Hardwicke does an excellent job of bringing out natural performances from her cast – Evan Rachel Wood is perfect as Tracy. Her explosive outbursts and angst-ridden, attention-seeking ways could easily become irritating and/or laughable, but she plays her role with an unexpected restraint, never slipping into overacting despite her swear-filled ranting and outlandish behaviour. Reed too embodies her role as seemingly mature Evie; her apparently self-assured nature and overt sexuality masks a troubled young girl, whose compulsive lying and flippant attitude barely conceals her internal damage. Yet this is not all grim and miserable – there are plenty of times when the girls share in the joys of new experiences that, while not necessarily healthy, are arguably just marginally more extreme examples of the experiences most teens have on their path to adulthood.
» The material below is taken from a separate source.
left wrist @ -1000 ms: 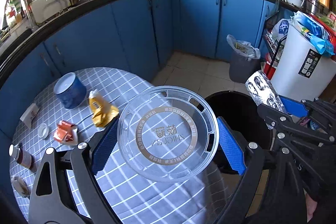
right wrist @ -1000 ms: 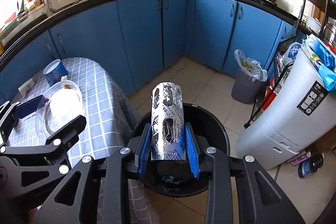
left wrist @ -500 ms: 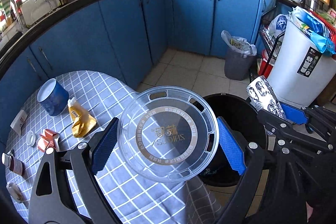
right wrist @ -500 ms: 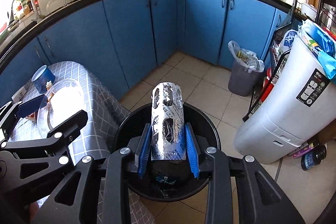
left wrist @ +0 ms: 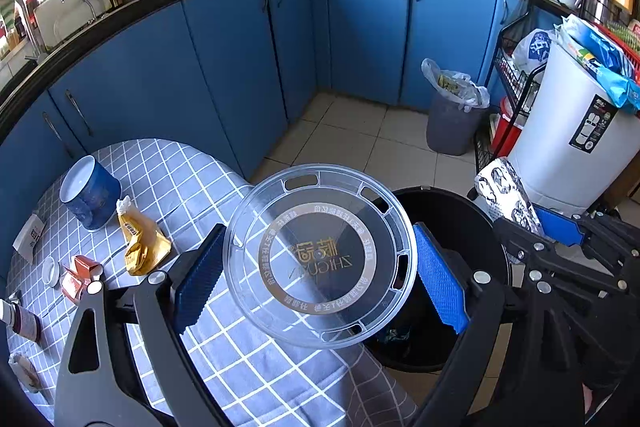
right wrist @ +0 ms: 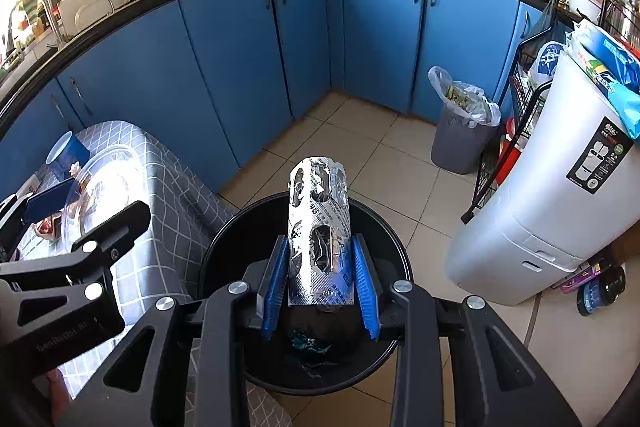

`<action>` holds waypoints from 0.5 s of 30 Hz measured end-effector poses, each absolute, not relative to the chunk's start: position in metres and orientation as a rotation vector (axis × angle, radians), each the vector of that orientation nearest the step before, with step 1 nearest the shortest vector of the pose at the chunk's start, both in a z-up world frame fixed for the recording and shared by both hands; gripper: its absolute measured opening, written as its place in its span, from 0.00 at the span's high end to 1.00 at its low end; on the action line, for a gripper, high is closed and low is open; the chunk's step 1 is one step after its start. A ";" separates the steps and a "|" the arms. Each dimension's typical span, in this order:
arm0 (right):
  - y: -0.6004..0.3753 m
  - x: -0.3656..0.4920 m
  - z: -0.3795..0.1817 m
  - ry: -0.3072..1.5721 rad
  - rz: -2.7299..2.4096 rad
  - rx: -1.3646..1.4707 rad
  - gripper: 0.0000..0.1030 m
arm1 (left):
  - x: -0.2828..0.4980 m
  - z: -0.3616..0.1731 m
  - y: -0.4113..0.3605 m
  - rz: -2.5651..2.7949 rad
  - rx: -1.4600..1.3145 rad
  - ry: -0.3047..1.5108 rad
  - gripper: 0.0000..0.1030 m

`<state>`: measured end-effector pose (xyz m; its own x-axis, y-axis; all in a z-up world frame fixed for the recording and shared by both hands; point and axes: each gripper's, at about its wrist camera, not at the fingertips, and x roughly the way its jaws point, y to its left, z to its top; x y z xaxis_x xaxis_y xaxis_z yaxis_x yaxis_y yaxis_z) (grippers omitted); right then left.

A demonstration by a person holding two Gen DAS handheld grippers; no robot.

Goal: Collect trash
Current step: 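Carry the lid and foil pack to the bin and release both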

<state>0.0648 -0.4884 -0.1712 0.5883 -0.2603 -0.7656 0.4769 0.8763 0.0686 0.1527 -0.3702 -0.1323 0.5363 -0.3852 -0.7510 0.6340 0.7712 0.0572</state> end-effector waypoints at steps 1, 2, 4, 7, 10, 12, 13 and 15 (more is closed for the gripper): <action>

Hardwicke captures these moments beautifully, the hand-held camerawork and heady, delirious style dreamily reflecting Evie and Tracy’s happiness during their moments of pure escapism.

Hardwicke’s style is evident throughout and, while it’s not always subtle, it works well. The blue, muted colours that perfectly captured Bella and Edward’s angsty inner turmoil in Twilight are present here, with the film becoming increasingly gritty and washed out as Tracy slips even further into the murky world she’s chosen to inhabit. Less obvious is the gradual defacement of an advertisement that pops up throughout the film; seemingly promoting some kind of high-end beauty product, the image becomes distorted and ugly through graffiti and damage. Yet these stylistic choices are always secondary to the performances within the film; Hardwicke evidently shares some sort of empathy and tolerance that allows her young actors to flourish and, in this and in Twilight, the director embraces the naturally angst-ridden story and creates something that manages to be sympathetic rather than irksome.